Spearmint

3.5K 168 0
                                    

Spearmint memiliki arti Kehangatan Dari Sebuah Perasaan. Ada banyak kehangatan yang mampu menyelimuti perasaan kita. Saat bercanda dengan sahabat atau menghabiskan waktu bersama keluarga, keduanya adalah perasaan yang menghangatkan. Namun, tetap saja hangatnya perasaan dari orang yang paling dicintai adalah favorit semua orang.

***

AUTHOR POV

"Please, jangan hujan," gumam Lily dengan wajah panik saat melihat hujan yang turun dengan derasnya. "Cih! Sekarang Lily harus gimana?"

Dengan sebal Lily memeluk dirinya saat angin berembus kencang. Sekolahan telah sepi dan Lily tidak melihat siapapun disekitarnya selain dirinya. Keterlambatan Lily pulang disebabkan karna dirinya terlalu asik tidur di perpustakaan untuk menghindari jam terakhir di kelas. Dan sekarang Lily menyesali pilihannya tersebut.

Lily melihat arloji yang melingkar ditangannya, dan ia semakin gelisah saat jarum jam menunjukkan pukul 5 disana.

"Loh? Kamu belum pulang?" tanya Hujan yang entah sejak kapan berdiri disamping Lily.

"Eh?!" Lily tersentak karena tidak menyadari kehadiran Hujan. "Sejak kapan Kakak disana?"

"Baru saja," jawab Hujan. "Ah, deras juga hujannya, ya." Hujan mengadahkan kedua tangannya hingga rintik air yang dingin itu jatuh ke telapak tangannya.

"Kak Hujan sendiri kenapa belum pulang?" tanya Lily membuat Hujan menoleh kearahnya hingga pandangan mereka bertemu. "J-jangan salah paham dulu, Lily bukan peduli atau apapun kok. Cuma bertanya biasa ...."

"Kamu ini sangat lucu," ucap Hujan tertawa kecil. "Dengan kamu ngomong begitu malah membuat orang berfikir kamu itu peduli loh."

"B-berarti orang itu bodoh!" Lily membuang wajahnya yang sudah memerah ke arah berlawanan.

"Oke, berarti aku bodoh." Ucapan Hujan barusan cukup membuat Lily tersentak dengan wajah semakin memerah.

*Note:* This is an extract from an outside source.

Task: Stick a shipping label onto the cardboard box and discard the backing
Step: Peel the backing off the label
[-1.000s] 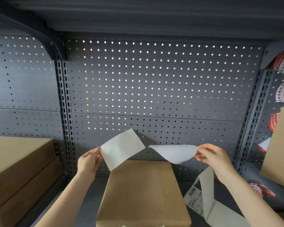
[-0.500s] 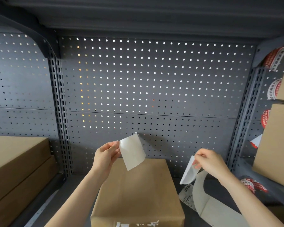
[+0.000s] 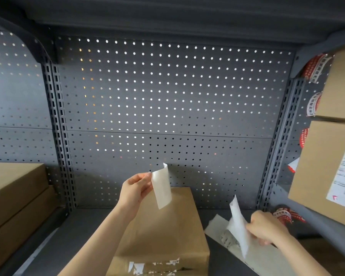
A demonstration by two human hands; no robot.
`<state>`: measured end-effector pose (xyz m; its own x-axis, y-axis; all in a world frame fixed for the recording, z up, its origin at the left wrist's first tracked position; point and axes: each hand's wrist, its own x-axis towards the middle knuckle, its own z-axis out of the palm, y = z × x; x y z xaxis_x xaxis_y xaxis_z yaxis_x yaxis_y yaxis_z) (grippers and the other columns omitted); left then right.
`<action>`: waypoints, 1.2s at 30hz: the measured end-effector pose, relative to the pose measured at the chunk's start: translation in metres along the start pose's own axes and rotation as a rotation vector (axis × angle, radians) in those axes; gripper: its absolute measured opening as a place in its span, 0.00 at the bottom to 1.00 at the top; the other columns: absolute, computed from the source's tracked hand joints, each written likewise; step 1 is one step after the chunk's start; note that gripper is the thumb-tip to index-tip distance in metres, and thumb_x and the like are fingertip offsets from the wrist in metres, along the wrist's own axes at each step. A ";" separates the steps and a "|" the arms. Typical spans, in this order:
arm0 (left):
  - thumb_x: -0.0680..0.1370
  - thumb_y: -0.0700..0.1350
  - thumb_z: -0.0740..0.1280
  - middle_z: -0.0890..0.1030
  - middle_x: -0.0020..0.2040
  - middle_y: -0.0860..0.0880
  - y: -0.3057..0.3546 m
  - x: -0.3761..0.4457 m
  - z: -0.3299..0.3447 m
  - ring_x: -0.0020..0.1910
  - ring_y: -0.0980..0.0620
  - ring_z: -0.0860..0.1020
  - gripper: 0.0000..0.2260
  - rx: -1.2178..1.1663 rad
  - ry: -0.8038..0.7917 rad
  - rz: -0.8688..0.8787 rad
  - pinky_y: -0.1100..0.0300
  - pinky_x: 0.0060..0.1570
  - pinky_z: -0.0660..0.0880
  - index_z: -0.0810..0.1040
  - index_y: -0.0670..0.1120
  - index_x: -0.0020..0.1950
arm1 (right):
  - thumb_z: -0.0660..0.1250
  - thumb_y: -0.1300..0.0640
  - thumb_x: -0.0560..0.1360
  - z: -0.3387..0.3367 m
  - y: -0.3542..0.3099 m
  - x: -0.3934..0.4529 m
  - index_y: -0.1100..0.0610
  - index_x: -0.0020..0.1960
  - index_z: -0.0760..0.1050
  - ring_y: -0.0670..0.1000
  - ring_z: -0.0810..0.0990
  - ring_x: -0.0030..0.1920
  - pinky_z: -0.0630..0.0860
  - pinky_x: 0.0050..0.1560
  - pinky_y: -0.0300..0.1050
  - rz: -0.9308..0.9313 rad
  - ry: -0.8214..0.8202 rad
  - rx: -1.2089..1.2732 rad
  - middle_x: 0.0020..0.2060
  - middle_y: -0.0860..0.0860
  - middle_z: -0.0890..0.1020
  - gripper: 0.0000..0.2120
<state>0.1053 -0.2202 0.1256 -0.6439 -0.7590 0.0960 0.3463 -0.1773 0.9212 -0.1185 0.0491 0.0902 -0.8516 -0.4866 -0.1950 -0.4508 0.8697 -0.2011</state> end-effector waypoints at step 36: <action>0.76 0.43 0.69 0.84 0.42 0.43 0.013 0.002 0.001 0.43 0.49 0.83 0.07 0.173 -0.006 0.095 0.57 0.51 0.79 0.81 0.39 0.45 | 0.65 0.50 0.77 -0.049 -0.146 -0.014 0.61 0.50 0.80 0.55 0.85 0.41 0.83 0.47 0.48 -0.316 0.043 0.976 0.40 0.56 0.86 0.15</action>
<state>0.1082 -0.2234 0.1382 -0.6181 -0.7634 0.1875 0.2838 0.0057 0.9589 -0.0542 -0.0669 0.1694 -0.7489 -0.6618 0.0330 -0.2586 0.2461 -0.9341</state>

"Lily t-tidak maksud mengatai Kak Hujan b-bodoh ...," ralat Lily dengan cepat dan salah tingkah. Lily terdiam melihat senyum manis nan hangat Hujan. Senyum yang setara dengan musim semi yang selalu ia kagumi di dalam scene manga yang ia baca. Dalam sekejap, Hujan mampu membuat Lily mengagumi dirinya.

"Dan lagi, jangan terlalu mudah merona dihadapan laki-laki. Wajahmu yang merona itu sangatlah manis dan lucu." Hujan mengacak rambut Lily dengan ringan. "Kasihan laki-laki yang nanti salah paham kalau kamu merona dihadapan mereka."

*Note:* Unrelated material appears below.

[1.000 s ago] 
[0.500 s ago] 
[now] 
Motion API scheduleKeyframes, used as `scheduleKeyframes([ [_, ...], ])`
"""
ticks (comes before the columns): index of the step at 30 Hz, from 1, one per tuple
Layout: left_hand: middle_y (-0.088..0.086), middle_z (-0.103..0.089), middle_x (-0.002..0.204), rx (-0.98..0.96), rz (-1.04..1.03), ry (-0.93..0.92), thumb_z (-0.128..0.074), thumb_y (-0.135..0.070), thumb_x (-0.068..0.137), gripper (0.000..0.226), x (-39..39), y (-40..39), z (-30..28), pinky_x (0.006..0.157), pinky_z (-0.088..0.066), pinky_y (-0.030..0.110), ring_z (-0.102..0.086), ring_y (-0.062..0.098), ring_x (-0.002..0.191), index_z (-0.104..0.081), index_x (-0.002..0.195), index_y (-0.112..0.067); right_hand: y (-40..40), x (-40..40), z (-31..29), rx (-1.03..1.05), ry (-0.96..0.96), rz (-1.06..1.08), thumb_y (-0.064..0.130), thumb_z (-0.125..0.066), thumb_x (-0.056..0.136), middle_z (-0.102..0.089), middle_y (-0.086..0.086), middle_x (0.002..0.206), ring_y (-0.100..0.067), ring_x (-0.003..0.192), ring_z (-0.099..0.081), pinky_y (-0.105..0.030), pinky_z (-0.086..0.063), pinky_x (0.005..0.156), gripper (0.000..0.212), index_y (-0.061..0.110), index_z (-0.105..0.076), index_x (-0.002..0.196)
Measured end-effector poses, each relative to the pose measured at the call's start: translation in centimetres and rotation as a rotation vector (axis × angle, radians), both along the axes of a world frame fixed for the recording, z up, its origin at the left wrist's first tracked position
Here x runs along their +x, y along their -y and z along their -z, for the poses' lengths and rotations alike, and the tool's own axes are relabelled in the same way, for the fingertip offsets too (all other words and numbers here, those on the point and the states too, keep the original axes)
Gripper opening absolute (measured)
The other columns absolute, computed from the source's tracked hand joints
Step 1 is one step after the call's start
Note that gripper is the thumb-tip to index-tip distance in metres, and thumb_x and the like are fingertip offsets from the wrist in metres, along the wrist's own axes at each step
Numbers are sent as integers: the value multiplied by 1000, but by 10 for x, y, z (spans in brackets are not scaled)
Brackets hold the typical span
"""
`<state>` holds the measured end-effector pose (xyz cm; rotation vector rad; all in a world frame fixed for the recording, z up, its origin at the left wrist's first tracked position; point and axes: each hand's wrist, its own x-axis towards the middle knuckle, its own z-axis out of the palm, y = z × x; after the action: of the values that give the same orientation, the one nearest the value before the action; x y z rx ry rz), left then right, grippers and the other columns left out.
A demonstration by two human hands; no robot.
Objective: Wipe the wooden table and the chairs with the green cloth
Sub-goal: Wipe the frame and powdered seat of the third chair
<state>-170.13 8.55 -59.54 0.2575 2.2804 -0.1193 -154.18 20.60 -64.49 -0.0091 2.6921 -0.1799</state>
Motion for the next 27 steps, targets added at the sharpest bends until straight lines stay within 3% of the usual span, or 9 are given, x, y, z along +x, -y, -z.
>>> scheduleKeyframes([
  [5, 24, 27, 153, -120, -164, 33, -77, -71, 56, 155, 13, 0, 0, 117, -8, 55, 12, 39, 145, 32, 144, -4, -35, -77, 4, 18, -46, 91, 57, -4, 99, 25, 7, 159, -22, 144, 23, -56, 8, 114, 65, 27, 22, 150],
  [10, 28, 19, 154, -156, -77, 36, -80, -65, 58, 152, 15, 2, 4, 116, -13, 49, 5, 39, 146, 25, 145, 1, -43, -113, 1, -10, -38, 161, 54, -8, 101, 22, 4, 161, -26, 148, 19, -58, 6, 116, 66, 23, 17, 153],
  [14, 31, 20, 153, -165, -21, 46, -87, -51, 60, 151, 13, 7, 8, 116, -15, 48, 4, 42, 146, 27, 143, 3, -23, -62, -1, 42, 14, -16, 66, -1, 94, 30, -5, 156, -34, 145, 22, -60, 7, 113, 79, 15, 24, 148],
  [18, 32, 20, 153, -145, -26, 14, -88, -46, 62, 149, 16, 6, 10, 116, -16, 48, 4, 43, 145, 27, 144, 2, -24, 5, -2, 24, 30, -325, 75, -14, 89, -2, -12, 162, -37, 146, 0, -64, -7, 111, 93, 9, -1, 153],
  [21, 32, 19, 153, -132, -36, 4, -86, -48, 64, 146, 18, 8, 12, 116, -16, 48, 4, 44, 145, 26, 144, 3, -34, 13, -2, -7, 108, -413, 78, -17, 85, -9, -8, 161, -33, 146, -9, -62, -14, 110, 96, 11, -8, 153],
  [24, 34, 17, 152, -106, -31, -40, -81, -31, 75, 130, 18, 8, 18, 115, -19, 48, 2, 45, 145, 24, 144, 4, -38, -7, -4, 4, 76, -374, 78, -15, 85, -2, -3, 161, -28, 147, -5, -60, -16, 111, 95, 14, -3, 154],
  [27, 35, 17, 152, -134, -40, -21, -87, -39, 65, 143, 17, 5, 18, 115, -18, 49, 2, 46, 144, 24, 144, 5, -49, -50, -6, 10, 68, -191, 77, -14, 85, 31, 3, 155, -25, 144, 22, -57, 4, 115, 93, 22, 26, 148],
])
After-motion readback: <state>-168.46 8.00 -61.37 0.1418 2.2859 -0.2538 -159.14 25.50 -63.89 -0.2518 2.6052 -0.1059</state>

Lily menyentuh pucuk kepalanya dan ia merasa hangat sekali lagi. Wajahnya memanas, namun kali ini ada sensasi aneh dari rasa malunya. Dalam sehari, Lily mempelajari cukup banyak perasaan baru yang tak pernah ia rasakan sebelumnya.

"Lily, ayo kuantar pulang," ucap Hujan sembari melepas jaket yang membalut tubuhnya. Tanpa permisi, Hujan menyampirkan jaketnya di bahu Lily. "Aku tidak mau mendengar penolakan, ya!"

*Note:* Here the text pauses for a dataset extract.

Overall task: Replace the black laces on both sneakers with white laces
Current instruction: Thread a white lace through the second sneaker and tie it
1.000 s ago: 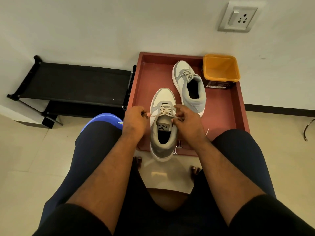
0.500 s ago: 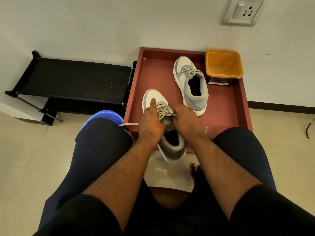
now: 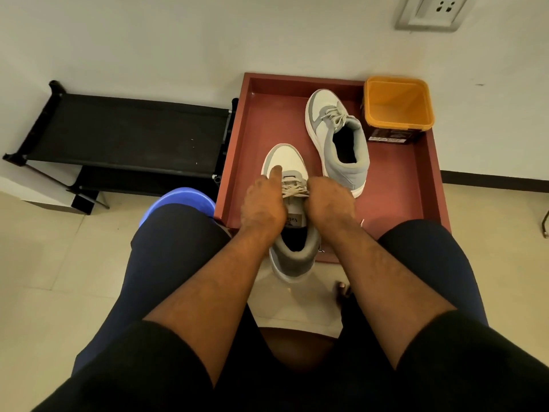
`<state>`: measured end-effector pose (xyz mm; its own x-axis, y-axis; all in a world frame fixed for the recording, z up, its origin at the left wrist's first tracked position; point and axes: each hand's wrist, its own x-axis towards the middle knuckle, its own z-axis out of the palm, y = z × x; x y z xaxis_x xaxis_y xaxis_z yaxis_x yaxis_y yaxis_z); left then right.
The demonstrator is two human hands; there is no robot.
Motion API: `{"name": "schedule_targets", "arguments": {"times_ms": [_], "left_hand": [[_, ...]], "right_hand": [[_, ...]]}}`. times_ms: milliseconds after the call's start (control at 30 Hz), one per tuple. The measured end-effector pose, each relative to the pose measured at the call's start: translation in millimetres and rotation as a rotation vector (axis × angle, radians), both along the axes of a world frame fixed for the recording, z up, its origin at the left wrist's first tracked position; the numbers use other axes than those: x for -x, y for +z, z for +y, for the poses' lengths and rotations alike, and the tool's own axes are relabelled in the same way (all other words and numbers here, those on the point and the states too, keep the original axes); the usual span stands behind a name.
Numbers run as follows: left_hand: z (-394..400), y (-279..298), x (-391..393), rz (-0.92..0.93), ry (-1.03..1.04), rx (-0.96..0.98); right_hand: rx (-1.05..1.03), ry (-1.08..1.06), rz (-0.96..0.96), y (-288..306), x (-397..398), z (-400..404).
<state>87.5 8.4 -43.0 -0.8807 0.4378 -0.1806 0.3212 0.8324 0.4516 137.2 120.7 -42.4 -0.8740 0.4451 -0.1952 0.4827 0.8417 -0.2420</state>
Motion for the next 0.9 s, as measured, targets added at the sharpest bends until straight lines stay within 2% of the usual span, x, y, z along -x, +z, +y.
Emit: {"name": "schedule_targets", "arguments": {"times_ms": [100, 167, 233, 333, 400, 467, 567, 700, 833, 900], "left_hand": [[-10, 2, 8, 0.007, -0.045, -0.007], [-12, 1, 9, 0.018, -0.043, -0.028], [-14, 2, 7, -0.088, 0.041, -0.125], [-23, 6, 7, -0.336, 0.175, -0.322], [-28, 10, 3, -0.450, 0.224, -0.401], [-29, 8, -3, -0.521, 0.260, -0.473], [-28, 8, -8, -0.538, 0.259, -0.515], [-29, 8, -6, -0.517, 0.228, -0.506], [-30, 5, -2, -0.571, 0.232, -0.540], [-28, 4, -3, -0.505, 0.130, -0.522]], "right_hand": [[0.210, -0.082, -0.005, -5, -7, 16], [0.236, -0.081, -0.009, -8, -7, 19], [0.136, -0.027, 0.019, -7, -8, 13], [0.004, 0.040, 0.242, -2, -27, 3], [-0.090, 0.179, 0.327, 0, -39, -7], [-0.206, 0.299, 0.229, -7, -43, -14], [-0.274, 0.319, 0.048, -10, -37, -19], [-0.342, 0.338, -0.008, -15, -27, -21], [-0.246, 0.296, 0.282, -11, -29, -18], [-0.238, 0.229, 0.425, -4, -29, -14]]}}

Hujan merangkul Lily dan membawa gadis itu ke area parkiran. Tak memedulikan Lily yang sama sekali tak berkutik karena menahan diri untuk tidak pingsan ditempat akibat menahan gejolak asing di dalam dadanya.

Di area parkiran, mereka berdua berhenti disebuah motor berwarna biru dongker. Hujan menyerahkan helmnya kepada Lily dengan senyum yang tak mampu Lily tolak.

"T-terus Kak Hujan gak pakai helm gitu?" tanya Lily menatap helm ditangannya dengan ragu.

"Keselamatan penumpang itu lebih penting," jawab Hujan sembari menstarter motornya. "Aku harus mengantar anak gadis seseorang pulang dengan selamat."